Locate every line in the material below that has the word "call". Copy each of those lines.

==== Data excerpt

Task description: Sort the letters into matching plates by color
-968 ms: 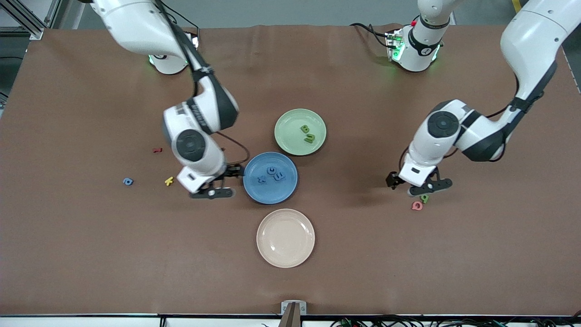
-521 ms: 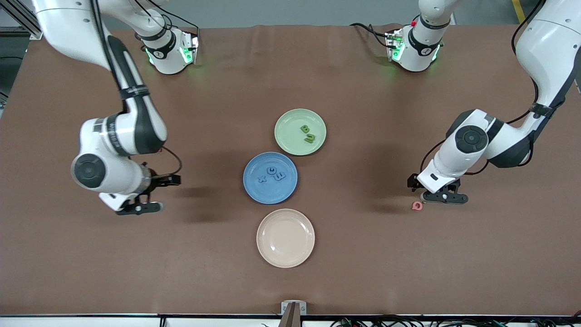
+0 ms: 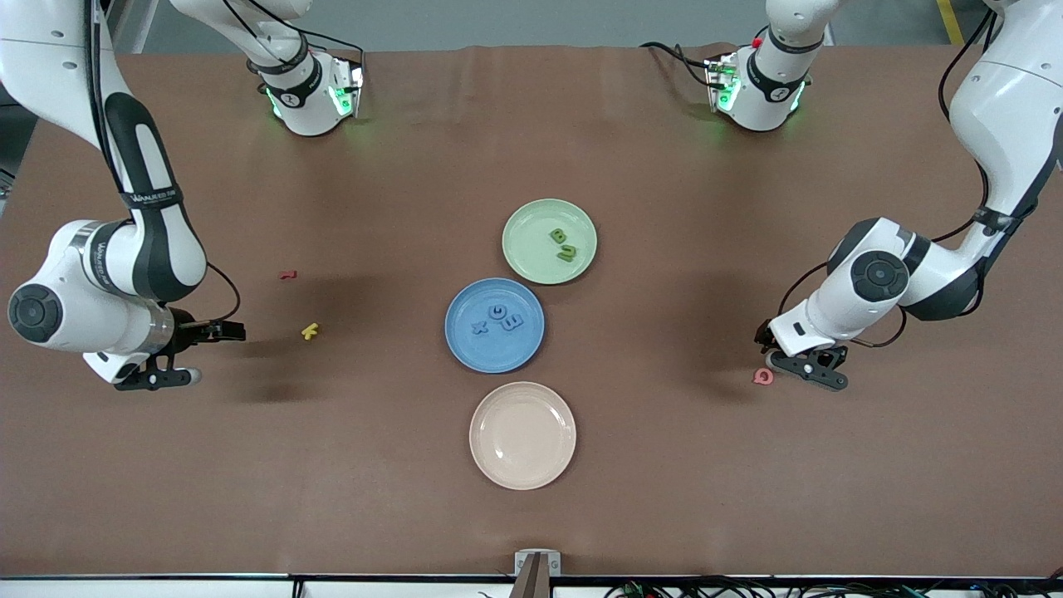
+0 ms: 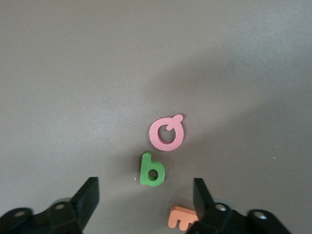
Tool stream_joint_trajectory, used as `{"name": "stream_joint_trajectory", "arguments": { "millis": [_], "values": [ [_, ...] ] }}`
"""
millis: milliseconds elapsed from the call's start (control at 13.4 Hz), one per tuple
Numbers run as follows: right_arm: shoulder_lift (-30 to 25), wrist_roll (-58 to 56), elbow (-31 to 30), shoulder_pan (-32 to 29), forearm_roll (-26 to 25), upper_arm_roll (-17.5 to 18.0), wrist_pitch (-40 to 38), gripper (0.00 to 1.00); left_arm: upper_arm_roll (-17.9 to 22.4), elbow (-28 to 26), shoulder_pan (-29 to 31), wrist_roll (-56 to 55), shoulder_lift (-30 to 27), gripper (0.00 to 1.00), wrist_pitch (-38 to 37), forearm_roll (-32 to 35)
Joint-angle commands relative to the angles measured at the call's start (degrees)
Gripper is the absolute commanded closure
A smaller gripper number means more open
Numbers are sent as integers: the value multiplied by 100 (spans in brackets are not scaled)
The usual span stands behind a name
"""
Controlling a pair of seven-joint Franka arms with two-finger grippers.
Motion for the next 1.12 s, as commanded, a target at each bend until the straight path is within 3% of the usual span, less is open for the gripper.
{"name": "stream_joint_trajectory", "arguments": {
  "millis": [0,596,1043],
  "values": [
    [-338,-73,-888,-180,-17,114,894,0,12,329,-22,747,296,24,9,-115],
    [-154,-82,-1303,-268,-26,114,1670,0,179,391,-39,1031,455,41,9,-406],
    [66,-161,-1382,-347,-26,114,2074,1,196,347,-83,1040,464,64,0,-397]
  ]
}}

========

## [Task result]
millis: milliseconds elapsed from the call's start (control at 13.4 Hz), one per tuple
Joint-angle commands relative to the angles measured at the call's start (degrees)

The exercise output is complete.